鈣的推薦量,不同國家都不一樣,但一般都在800-1200毫克/天。健身者需要量如果比這個大,要大多少?目前好像還沒有這方面的研究。鈣的最高可耐受量一般是2500毫克/天,運動者如果要補充鈣,不應該超過這個上限。
補鈣,食品肯定是最好的。含鈣比較豐富的食品首先是奶製品和豆製品。花椰菜、甘藍、魚肉等含鈣量也不小。但補鈣涉及到一個吸收率問題,比較複雜。
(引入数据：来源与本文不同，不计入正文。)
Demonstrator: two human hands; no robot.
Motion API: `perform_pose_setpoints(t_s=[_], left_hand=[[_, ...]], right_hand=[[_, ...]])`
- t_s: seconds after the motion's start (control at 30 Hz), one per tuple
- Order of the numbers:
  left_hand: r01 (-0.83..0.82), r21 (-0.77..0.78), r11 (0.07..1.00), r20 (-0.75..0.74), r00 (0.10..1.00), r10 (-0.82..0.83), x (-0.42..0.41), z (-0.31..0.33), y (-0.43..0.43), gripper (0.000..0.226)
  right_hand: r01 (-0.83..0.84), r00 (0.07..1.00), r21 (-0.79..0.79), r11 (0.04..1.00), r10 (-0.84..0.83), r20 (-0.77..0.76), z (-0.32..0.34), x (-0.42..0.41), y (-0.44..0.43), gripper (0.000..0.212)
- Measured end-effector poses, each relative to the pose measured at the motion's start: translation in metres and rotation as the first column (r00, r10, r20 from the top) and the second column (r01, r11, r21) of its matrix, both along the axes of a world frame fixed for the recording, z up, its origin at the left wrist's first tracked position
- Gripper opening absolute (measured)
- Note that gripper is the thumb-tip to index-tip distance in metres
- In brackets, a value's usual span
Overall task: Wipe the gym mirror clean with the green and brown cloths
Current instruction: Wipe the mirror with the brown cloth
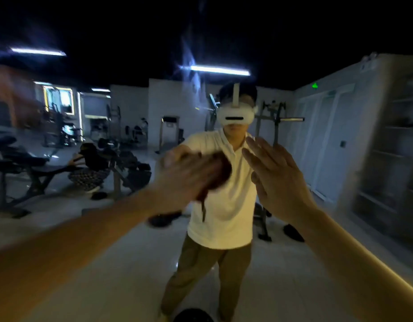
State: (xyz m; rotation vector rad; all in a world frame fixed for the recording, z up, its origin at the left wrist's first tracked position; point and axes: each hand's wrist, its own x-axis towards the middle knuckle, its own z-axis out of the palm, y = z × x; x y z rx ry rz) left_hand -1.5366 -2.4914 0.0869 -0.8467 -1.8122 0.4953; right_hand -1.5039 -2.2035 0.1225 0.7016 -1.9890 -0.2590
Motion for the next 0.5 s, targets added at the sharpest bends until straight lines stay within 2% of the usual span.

不同食物的鈣吸收率都不同,影響鈣吸收的主要是草酸根。比如,菠菜鈣含量不低,但吸收率非常低,只有5%左右,就是因為其中有大量草酸。花椰菜的吸收率比較高,大概能達到60%。
補充劑補鈣,也涉及到一個吸收的問題。人們老在問,哪種鈣化合物比較好吸收?因為市面上銷售的補鈣產品,有各種不同的鈣化合物。
最常見的是碳酸鈣,它的特點是便宜,鈣含量高(能達到40%左右)。但傳統觀點認為,碳酸鈣必須在酸性環境中才能溶解吸收,所以最好跟食物一起吃。不過這種觀點現在看來可能不一定對。但總的來說,鈣補充劑都是隨餐服用更好。
檸檬酸鈣、乙酸鈣、蘋果酸鈣、氨基酸螯合鈣、乳酸鈣、葡萄糖酸鈣,其實吸收率跟碳酸鈣差別不大,但往往賣的比較貴。另外,這些鈣化合物中的鈣含量都不如碳酸鈣高,有些還特別低,比如葡萄糖酸鈣的鈣含量才只有5%。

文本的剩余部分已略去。